Traumprotokoll: Öffnungszeiten & Sterbehilfe

Nach Monaten des Nichtträumens hatte ich heute gleich mehrere Träume, von denen ich zwei im Gedächtnis behalten konnte.

1.) Ich wollte schwimmen gehen, musste aber vorher noch Supermarktbesorgungen machen. Problem: Sowohl Badeanstalt als auch Markt schlossen um 22 Uhr. Es war bereits 20 Uhr oder so. Ich wollte unbedingt bis um zehn in der Schwimmhalle bleiben, konnte also nicht danach noch einkaufen gehen. Vorher wollte ich allerdings auch nicht einkaufen gehen, denn es hätte extrem genervt, die Waren mit ins Schwimmbad zu nehmen.

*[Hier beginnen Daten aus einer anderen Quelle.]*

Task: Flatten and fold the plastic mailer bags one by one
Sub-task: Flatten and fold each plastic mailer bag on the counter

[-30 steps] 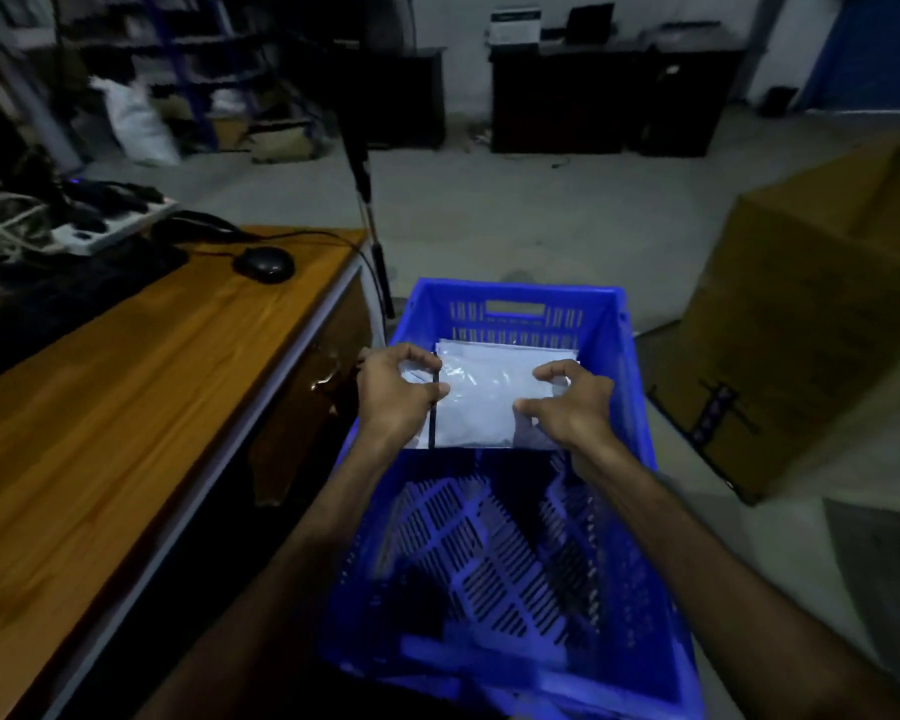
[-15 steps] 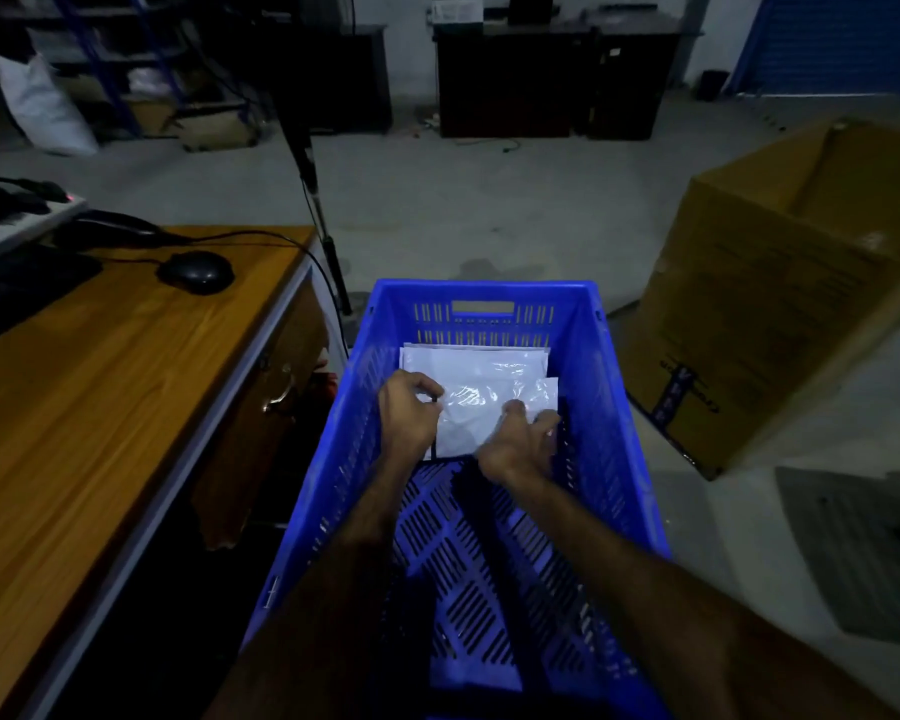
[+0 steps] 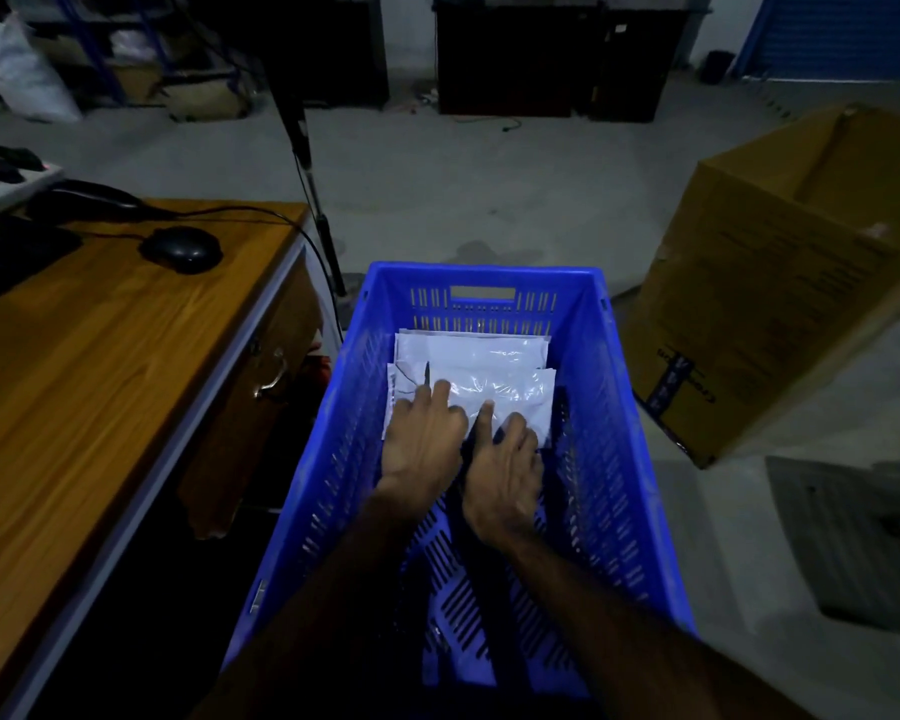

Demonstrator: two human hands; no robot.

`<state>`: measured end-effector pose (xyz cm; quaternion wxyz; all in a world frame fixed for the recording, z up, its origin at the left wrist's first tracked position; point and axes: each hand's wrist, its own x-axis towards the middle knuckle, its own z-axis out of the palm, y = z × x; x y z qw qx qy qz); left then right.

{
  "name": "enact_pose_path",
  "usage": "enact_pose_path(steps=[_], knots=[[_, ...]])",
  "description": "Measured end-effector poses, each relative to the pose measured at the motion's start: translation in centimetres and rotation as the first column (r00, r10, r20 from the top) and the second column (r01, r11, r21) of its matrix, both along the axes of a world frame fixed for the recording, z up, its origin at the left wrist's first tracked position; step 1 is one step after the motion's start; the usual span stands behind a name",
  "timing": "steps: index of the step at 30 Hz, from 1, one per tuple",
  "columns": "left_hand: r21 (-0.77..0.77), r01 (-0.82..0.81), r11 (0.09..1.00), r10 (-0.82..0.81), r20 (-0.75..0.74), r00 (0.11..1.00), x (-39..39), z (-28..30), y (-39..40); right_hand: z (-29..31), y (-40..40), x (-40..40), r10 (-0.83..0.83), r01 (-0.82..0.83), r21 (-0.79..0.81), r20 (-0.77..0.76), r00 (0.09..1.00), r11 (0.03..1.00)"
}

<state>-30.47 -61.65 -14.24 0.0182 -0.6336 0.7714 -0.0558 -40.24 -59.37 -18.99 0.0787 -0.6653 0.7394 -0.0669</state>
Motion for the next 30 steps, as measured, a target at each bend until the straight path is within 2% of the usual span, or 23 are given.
enact_pose_path(steps=[3, 9, 14, 18, 24, 27, 30], knots=[[0.153, 0.034, 0.988, -0.029, -0.037, 0.999, -0.1, -0.9, 0.7, 0.2, 0.1, -0.1, 0.007, -0.007, 0.002, 0.011, 1.0, 1.0], [0.274, 0.062, 0.96, -0.046, -0.064, 0.997, 0.8, -2.2, 1.4, 0.6, 0.6, -0.7, 0.031, -0.033, 0.033, 0.062, 0.998, 0.999], [0.372, 0.042, 0.927, 0.015, -0.149, 0.989, 1.3, -2.8, 1.4, 1.5, 0.9, -0.6, 0.087, -0.099, 0.195, 0.07, 0.994, 0.976], [0.357, 0.038, 0.933, 0.019, -0.154, 0.988, 1.3, -1.9, 1.9, 2.7, 0.9, -0.7, 0.081, -0.112, 0.272, 0.124, 0.989, 0.956], [0.36, 0.035, 0.932, 0.031, -0.175, 0.984, 1.9, -1.3, 3.4, 4.8, 2.1, -1.5, 0.095, -0.148, 0.295, 0.185, 0.978, 0.944], [0.365, 0.042, 0.93, 0.048, -0.234, 0.971, 2.1, -0.1, 4.1, 6.4, 3.2, -2.0, 0.105, -0.17, 0.304, 0.22, 0.97, 0.937], [0.317, 0.032, 0.948, 0.087, -0.352, 0.932, 2.9, 1.4, 5.6, 7.9, 4.3, -2.3, 0.068, -0.185, 0.289, 0.372, 0.926, 0.939]])
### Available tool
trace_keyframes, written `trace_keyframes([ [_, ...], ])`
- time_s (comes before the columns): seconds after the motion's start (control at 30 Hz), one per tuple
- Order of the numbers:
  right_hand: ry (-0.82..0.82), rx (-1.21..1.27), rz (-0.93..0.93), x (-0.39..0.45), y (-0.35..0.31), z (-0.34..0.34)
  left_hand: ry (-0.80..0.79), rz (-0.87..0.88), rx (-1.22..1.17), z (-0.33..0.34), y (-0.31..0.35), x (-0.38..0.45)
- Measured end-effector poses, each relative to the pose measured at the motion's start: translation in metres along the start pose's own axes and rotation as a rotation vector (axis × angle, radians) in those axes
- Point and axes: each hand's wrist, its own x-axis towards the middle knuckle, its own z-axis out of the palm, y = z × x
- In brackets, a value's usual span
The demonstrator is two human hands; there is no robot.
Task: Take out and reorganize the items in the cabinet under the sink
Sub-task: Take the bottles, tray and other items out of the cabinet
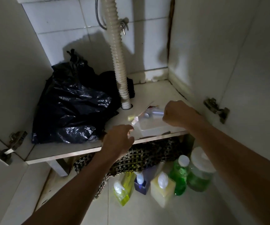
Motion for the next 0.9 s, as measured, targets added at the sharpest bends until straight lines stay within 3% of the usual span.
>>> trace_keyframes([
  [0.07, 0.083, 0.021, 0.086, 0.013, 0.038, -0.005, 0.082, 0.091, 0.052, 0.002, 0.023, 0.009],
  [0.23, 0.040, -0.113, 0.149, 0.017, 0.105, 0.025, 0.108, 0.121, 0.246, 0.028, 0.049, 0.032],
  [0.43, 0.125, -0.109, 0.180, 0.016, 0.112, 0.055, 0.053, 0.102, 0.320, 0.037, 0.048, 0.038],
  [0.6, 0.195, -0.037, 0.207, 0.021, 0.114, 0.064, 0.021, 0.077, 0.166, 0.044, 0.039, 0.033],
  [0.9, 0.201, 0.042, 0.223, 0.018, 0.108, 0.063, 0.151, 0.048, -0.127, 0.027, 0.047, 0.025],
])
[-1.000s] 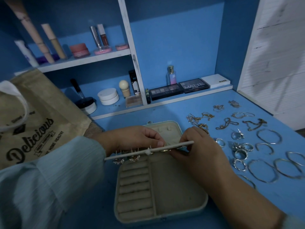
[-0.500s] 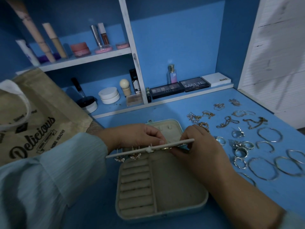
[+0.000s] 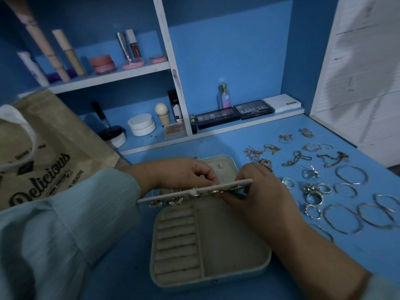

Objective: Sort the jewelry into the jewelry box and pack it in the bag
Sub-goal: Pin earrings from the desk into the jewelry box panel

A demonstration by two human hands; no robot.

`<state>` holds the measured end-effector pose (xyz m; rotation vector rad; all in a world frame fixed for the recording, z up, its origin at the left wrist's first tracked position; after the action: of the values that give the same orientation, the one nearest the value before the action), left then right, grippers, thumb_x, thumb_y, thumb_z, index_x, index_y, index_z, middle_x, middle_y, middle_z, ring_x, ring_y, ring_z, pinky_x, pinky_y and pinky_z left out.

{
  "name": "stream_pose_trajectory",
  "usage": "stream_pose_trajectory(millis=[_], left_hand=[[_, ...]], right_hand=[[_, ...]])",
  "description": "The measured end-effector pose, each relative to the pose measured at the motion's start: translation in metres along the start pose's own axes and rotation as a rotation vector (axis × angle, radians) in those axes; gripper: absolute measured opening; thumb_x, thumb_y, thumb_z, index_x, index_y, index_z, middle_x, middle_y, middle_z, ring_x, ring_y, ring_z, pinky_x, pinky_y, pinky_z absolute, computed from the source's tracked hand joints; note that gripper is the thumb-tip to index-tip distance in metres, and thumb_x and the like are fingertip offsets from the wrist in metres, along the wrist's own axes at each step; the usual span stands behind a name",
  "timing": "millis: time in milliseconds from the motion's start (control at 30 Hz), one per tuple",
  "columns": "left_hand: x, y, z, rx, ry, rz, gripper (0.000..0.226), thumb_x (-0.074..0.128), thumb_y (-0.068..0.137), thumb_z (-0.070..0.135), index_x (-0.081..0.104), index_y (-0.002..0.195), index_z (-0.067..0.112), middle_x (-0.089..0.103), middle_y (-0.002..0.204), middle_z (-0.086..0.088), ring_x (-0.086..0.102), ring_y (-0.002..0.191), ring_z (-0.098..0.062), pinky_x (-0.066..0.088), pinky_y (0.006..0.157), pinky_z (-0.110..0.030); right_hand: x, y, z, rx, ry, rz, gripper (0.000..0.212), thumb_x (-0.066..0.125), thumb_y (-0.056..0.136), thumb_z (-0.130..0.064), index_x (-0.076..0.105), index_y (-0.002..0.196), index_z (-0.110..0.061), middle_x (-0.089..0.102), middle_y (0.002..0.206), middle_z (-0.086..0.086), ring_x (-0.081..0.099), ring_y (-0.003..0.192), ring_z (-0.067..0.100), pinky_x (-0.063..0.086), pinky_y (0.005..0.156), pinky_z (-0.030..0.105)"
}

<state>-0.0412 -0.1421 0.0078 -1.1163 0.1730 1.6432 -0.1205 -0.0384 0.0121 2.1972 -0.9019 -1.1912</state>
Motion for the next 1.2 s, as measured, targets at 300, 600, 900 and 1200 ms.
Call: stream_pose_trajectory(millis=[300, 600, 900, 1200], left_hand=[[0.0, 0.005, 0.003, 0.008, 0.042, -0.06, 0.017, 0.055, 0.091, 0.018, 0.059, 0.082, 0.031, 0.055, 0.057, 0.031, 0.049, 0.054, 0.013, 0.035, 0.055, 0.0], [-0.002, 0.006, 0.002, -0.015, 0.034, -0.081, 0.023, 0.055, 0.091, 0.017, 0.061, 0.077, 0.034, 0.059, 0.061, 0.03, 0.053, 0.058, 0.014, 0.037, 0.059, 0.001], [-0.01, 0.001, -0.002, -0.018, 0.051, -0.07, 0.02, 0.055, 0.091, 0.026, 0.064, 0.088, 0.044, 0.062, 0.077, 0.036, 0.056, 0.077, 0.02, 0.038, 0.074, -0.003], [-0.046, -0.06, 0.047, 0.117, 0.007, 0.079, 0.029, 0.046, 0.071, 0.052, 0.059, 0.097, 0.045, 0.064, 0.095, 0.03, 0.053, 0.094, 0.019, 0.036, 0.078, 0.004]], right_hand=[[0.003, 0.0, 0.001, 0.019, -0.03, -0.041, 0.049, 0.083, 0.062, -0.028, 0.034, 0.068, -0.024, 0.034, 0.066, -0.011, 0.036, 0.057, 0.012, 0.017, 0.051, 0.009], [0.007, 0.002, 0.002, 0.095, 0.003, -0.162, 0.041, 0.068, 0.072, -0.041, 0.03, 0.066, -0.027, 0.029, 0.066, -0.015, 0.038, 0.067, 0.012, 0.027, 0.052, 0.013], [0.007, 0.004, 0.005, 0.192, 0.005, -0.269, 0.047, 0.065, 0.078, -0.045, 0.022, 0.065, -0.033, 0.031, 0.072, -0.016, 0.035, 0.076, 0.007, 0.029, 0.06, 0.022], [0.005, 0.008, 0.001, 0.265, 0.03, -0.369, 0.042, 0.069, 0.079, -0.035, 0.029, 0.066, -0.032, 0.034, 0.072, -0.015, 0.037, 0.074, 0.009, 0.029, 0.055, 0.009]])
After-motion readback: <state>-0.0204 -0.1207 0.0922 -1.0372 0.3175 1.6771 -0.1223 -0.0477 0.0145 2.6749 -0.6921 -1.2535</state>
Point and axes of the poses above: each hand's wrist, its own y-axis towards the middle knuckle, its own x-axis out of the palm, z = x × y, the point moved 8 cm from there along y, towards the middle knuckle
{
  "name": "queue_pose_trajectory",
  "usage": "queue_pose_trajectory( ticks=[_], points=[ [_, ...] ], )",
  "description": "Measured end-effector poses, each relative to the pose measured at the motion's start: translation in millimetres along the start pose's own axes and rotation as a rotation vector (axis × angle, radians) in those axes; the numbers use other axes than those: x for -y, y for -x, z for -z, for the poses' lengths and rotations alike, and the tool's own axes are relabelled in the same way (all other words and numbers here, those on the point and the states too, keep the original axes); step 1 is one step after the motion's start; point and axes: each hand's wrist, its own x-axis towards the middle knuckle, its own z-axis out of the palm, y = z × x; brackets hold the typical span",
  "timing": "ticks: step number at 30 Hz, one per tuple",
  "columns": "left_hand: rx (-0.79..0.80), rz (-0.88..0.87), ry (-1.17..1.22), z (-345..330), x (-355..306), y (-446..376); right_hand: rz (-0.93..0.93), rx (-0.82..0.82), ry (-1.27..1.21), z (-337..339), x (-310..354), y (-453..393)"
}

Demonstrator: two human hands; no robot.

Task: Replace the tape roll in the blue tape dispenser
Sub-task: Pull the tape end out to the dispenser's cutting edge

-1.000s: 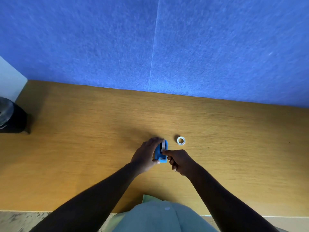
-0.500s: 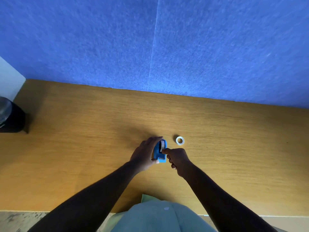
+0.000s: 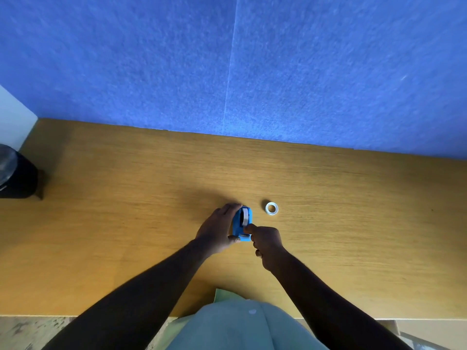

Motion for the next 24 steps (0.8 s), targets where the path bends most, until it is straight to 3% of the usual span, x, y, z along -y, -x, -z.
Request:
queue_pose_trajectory(
  ticks=[11,24],
  points=[
    [-0.024,0.004,-0.013,1.4,-2.3,2.1,0.018,-0.035,-0.005,-0.9,-9.4,8.1],
    [-0.014,-0.019,-0.014,5.1,-3.9,5.4,0.182,-0.021,0.071,1.1,-32.1,13.9]
  ],
)
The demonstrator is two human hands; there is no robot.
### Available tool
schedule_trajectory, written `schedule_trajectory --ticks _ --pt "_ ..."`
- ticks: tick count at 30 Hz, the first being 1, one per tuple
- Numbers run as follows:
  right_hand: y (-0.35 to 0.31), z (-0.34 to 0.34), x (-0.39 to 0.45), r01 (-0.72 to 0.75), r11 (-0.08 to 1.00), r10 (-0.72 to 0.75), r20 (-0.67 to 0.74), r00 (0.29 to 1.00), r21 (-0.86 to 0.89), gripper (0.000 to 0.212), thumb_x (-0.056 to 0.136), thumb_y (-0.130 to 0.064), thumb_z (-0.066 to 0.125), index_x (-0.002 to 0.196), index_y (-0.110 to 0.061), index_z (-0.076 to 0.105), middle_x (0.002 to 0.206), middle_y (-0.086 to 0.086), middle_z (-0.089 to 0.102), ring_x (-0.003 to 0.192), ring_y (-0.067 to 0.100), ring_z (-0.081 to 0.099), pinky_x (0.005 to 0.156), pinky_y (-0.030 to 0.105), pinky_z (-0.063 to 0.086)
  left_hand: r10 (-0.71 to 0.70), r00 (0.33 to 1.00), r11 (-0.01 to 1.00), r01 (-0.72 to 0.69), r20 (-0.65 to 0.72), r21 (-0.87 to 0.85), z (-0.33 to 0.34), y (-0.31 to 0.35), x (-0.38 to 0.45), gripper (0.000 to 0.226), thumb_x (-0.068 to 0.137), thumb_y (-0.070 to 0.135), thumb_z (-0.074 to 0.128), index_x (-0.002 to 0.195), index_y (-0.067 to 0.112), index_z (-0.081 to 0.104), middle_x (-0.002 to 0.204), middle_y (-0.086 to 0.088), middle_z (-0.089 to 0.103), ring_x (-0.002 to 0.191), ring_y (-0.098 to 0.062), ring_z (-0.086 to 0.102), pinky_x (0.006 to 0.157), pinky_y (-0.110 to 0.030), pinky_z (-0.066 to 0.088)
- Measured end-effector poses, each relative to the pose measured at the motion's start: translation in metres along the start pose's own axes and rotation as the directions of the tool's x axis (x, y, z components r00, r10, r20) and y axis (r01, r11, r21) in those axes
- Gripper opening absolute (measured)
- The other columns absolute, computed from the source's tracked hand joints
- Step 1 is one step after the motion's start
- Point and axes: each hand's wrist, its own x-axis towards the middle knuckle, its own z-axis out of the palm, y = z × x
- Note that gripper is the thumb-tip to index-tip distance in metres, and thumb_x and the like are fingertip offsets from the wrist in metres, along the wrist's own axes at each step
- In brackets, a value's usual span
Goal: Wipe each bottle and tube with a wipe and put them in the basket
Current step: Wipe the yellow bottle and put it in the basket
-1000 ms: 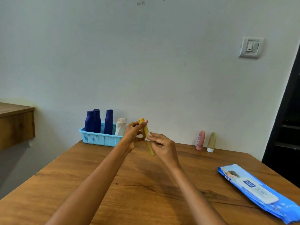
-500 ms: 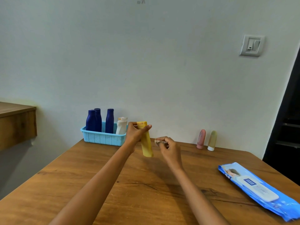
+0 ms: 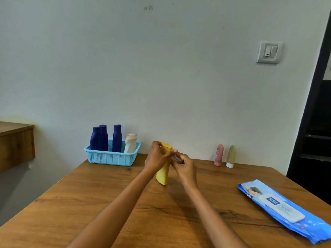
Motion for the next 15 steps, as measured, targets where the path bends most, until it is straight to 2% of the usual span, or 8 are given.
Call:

Den Umkleidespind mit Wirsing und Eiscreme vollpacken – wie affig wäre das denn? Zum Glück verfügte der Supermarkt über folgendes innovative Feature: Man konnte seine Einkäufe in einem Spezialbereich verstauen und auch noch nach Ladenschluss abholen! (Ich glaube, zu diesem Spezialbereich verschaffte man sich mithilfe des Kassenbelegs Zugang.)

2.) Ich eröffnete einer Reihe von Freunden und entfernten Bekannten, dass ich beschlossen hätte, assistiert aus dem Diesseits zu scheiden. Niemand hatte irgendwelche Einwände; sogar der herzensgute und lebensbejahende Stephan Rürup begrüßte mein Anliegen. Marina Weisband erklärte sich dann dazu bereit, mich mit einem in Gift getränkten Zahnstocher umzubringen. Das sei eine kurze und schmerzlose Methode. In mehrere Stellen meiner Körperoberfläche pikte sie das Hölzchen. Von "kurz und schmerzlos" konnte dabei keine Rede sein. Nach einer Weile der Qual sagte ich, dass ich von meinem Todeswunsch zurücktrete, doch Frau Weisband stach immer und immer wieder zu. Schwer geschwächt und aus vielen kleinen Löchern blutend gelang mir schließlich die Flucht auf einer Eisscholle.